Dr. Goodlett wasn’t exactly sure just how much his life was about to change that day, but he knew one thing was certain…change it would. He was about to become the team physician for about 600 athletes in all 21 of Auburn’s athletic programs. For the first 22 years, he was the only full-time physician. Now, there are two more full-time partners that are also VCOM professors and sports-trained physicians as well as a fellow.

“Every day has been an adventure since that first day. It has been a true pleasure taking care of these student athletes. It’s a unique practice to say the least,” Dr. Goodlett said.

While he doesn’t necessarily travel with the team to every away game, there is a lot of behind the scenes safety preparations that go on between Dr. Goodlett’s staff and the medical staff of the opposing team. There are no secrets here. The conversation is always about safety, or a “medical time out.” Procedures are discussed to make sure everyone is comfortable with equipment, entrances, exits, use of the medical cart, etc. Then, it’s game time.

The roar of the crowded stadium is nothing compared to the adrenaline pumping through the veins of the players, staff and media on the sidelines. As the players don their helmets and rush the field, it’s game on for the Auburn Tigers, but for Dr. Goodlett those aren’t players on the field. Those aren’t fans in the stands. Those aren’t officials on the sidelines. Those are patients.

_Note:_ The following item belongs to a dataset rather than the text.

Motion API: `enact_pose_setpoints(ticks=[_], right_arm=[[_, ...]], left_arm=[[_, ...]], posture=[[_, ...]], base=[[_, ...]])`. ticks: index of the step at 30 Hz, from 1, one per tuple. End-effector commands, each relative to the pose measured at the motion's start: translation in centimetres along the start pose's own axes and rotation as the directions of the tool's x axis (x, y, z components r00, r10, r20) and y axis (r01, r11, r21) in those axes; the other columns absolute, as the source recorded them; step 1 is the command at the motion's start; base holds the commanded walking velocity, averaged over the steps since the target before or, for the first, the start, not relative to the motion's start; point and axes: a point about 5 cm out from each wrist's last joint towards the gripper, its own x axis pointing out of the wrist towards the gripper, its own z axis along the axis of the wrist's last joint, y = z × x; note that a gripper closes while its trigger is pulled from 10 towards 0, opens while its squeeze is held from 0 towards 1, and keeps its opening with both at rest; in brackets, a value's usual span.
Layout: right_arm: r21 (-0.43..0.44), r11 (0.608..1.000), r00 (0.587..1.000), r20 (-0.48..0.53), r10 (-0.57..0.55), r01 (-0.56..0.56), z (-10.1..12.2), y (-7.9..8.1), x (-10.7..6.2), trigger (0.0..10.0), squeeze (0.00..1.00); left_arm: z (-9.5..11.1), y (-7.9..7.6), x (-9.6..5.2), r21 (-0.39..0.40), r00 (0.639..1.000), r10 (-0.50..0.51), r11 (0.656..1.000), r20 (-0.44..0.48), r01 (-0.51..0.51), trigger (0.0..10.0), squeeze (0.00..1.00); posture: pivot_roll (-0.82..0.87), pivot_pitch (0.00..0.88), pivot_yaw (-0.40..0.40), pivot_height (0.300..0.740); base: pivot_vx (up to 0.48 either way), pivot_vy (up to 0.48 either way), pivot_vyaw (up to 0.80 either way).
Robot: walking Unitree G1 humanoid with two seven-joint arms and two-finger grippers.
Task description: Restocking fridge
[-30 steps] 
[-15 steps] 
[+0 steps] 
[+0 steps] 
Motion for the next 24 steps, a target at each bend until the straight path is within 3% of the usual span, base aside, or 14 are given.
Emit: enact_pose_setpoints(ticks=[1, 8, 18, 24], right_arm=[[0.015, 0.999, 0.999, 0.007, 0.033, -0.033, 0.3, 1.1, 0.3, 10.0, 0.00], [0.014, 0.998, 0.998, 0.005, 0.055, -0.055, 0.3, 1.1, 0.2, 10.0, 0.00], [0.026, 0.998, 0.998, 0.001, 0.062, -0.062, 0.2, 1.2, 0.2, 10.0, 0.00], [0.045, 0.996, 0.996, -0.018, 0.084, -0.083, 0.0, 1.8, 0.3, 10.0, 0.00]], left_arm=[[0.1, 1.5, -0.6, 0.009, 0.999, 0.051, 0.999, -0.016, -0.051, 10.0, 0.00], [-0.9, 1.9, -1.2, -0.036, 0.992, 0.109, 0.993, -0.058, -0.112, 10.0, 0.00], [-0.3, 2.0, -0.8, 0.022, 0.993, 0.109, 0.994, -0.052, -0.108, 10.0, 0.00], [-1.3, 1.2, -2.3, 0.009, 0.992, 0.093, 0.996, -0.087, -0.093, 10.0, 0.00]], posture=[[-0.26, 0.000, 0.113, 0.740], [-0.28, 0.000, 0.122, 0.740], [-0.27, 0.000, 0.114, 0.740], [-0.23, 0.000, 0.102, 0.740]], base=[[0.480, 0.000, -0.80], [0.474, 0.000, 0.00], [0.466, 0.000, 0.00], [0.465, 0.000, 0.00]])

“About four years ago, they put a heart rate monitor on me. Before the game, my heart rate was like 140, but when the game started it was like 60. To me, it’s one player, one patient. Everything slows down on the field during the game, and I just have to take care of that patient. When a player goes down, it’s stark silent in the stadium. That’s scary. But, I’m constantly talking. The trainers tell me I’m constantly talking to my sports medicine team and to the patient. It’s all about the patient. You never know what you’re going to find when you get to that player. Sometimes when a player goes down on the other sideline, because of the slope of the field, you don’t have a visual or you didn’t get to see the play, you don’t know exactly what you’re going to find when you get across the field,” Dr. Goodlett said.

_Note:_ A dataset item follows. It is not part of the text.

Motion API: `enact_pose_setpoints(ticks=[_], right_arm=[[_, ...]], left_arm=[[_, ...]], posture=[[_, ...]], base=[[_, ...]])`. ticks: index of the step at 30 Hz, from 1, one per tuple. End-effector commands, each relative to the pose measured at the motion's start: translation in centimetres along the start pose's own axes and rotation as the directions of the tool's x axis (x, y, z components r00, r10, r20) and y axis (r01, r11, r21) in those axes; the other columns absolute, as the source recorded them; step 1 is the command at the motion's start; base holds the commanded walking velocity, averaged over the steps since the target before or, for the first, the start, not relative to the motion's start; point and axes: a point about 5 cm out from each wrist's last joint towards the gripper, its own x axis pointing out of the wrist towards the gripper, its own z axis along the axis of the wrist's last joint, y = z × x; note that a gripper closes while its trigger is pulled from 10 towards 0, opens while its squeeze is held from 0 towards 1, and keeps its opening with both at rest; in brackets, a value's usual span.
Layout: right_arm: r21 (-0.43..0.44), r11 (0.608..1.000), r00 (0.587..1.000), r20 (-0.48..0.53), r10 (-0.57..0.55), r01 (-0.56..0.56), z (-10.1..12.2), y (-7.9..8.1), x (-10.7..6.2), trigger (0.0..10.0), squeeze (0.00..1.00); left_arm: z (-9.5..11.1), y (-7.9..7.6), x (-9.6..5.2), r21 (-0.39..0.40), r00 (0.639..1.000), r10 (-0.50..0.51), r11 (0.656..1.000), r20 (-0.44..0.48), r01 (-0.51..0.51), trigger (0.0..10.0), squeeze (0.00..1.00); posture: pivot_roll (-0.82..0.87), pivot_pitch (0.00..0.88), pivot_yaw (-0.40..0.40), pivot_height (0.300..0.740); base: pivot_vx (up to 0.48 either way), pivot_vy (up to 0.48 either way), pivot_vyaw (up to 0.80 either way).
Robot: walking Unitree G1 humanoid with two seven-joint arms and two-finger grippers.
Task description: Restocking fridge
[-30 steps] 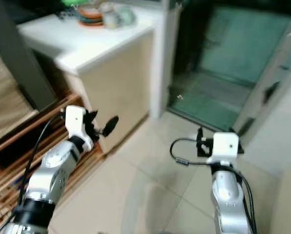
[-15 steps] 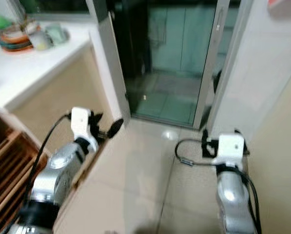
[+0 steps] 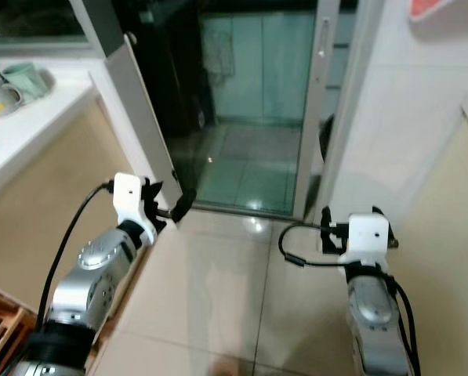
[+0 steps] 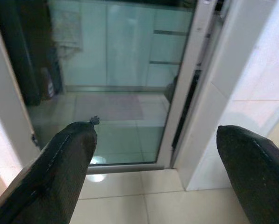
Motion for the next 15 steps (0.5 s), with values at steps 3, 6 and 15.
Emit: enact_pose_setpoints(ticks=[3, 6, 15], right_arm=[[0.037, 0.997, 0.998, -0.009, 0.069, -0.069, 0.4, 1.4, 0.4, 10.0, 0.00], [0.046, 0.992, 0.993, 0.006, 0.120, -0.120, 1.3, 2.1, 0.7, 10.0, 0.00], [0.012, 0.984, 0.984, -0.017, 0.176, -0.176, 1.4, 1.8, 1.5, 10.0, 0.00]], left_arm=[[-0.7, 1.5, -1.8, -0.010, 0.996, 0.086, 0.996, -0.039, -0.086, 10.0, 0.00], [-1.3, 2.4, -3.2, -0.014, 0.991, 0.120, 0.993, -0.054, -0.121, 10.0, 0.00], [-2.0, 2.3, -2.8, 0.014, 0.986, 0.113, 0.994, -0.124, -0.112, 10.0, 0.00]], posture=[[-0.20, 0.000, 0.078, 0.740], [-0.18, 0.000, 0.058, 0.740], [-0.18, 0.000, 0.008, 0.740]], base=[[0.465, 0.000, 0.00], [0.465, 0.000, 0.00], [0.097, 0.000, 0.00]])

In 1996 when fire broke out just outside Jordan-Hare Stadium, Dr. Goodlett’s medical team rendered aid to the fans and firefighters affected by the smoke and flames. Dr. Goodlett said had the wind shifted drawing the flames, smoke and debris into the crowded stadium, disaster would have overtaken the day’s festivities in just a few minutes in what he called “one of the scariest days I’ve ever worked at the stadium.”

In the field of sports medicine, there are as many challenges as rewards. Dr. Goodlett said the most difficult part of his job is to disqualify a player because of an injury. Players want to play and sometimes feel that’s why they are there. But, with the awareness of sports injuries becoming more prevalent, players are coming around to more of an advocacy point of view by policing themselves better for healthier play.

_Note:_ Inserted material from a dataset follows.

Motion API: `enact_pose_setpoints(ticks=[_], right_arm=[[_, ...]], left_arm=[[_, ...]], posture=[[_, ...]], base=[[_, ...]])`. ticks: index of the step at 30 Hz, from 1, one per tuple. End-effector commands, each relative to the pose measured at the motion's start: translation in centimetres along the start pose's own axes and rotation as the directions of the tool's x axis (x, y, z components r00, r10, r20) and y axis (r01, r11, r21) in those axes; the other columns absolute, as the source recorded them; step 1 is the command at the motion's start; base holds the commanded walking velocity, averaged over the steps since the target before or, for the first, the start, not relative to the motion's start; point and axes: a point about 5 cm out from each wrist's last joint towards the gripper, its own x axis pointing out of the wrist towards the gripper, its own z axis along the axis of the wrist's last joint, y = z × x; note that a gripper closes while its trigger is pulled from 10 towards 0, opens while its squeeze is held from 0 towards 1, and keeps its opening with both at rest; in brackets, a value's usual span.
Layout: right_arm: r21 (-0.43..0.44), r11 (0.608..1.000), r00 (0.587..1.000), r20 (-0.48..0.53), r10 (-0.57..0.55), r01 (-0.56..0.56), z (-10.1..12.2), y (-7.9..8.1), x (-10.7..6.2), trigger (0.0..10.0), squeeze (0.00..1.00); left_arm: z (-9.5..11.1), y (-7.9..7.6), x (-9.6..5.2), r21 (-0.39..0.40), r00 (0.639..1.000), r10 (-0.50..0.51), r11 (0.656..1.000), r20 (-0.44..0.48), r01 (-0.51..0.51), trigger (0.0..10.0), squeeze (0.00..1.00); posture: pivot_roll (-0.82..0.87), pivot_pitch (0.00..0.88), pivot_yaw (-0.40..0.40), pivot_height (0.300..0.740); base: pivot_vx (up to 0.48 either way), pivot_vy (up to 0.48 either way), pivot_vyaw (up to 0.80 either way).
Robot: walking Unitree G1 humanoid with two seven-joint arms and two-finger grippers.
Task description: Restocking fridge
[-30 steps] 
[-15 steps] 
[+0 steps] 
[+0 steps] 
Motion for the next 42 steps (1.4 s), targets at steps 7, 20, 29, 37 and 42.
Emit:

“I always feel bad to a degree if I have to disqualify a player because of an injury or because of health reasons, but ultimately it’s for that player’s health. On the other hand, the most rewarding part of my job is when former players come back and say thanks for taking care of me during those times. That means so much to me!” Dr. Goodlett said.

Dr. Goodlett’s legacy with Auburn University will also be felt in the classroom. He was one of the original individuals approached by Auburn University President Jay Gouge in the early stages of the creation of the Edward Via College of Osteopathic Medicine – Auburn Campus.

“I’m very proud to be one of the three individuals that President Gouge enlisted to assist him in the creation of VCOM at Auburn. It’s incredibly important these medical students are exposed to rural settings and are trained in the State of Alabama, so hopefully some of them will want to stay in rural Alabama. This is an opportunity to keep our young physicians here in Alabama, and I’m very happy to be a part of it,” Dr. Goodlett said.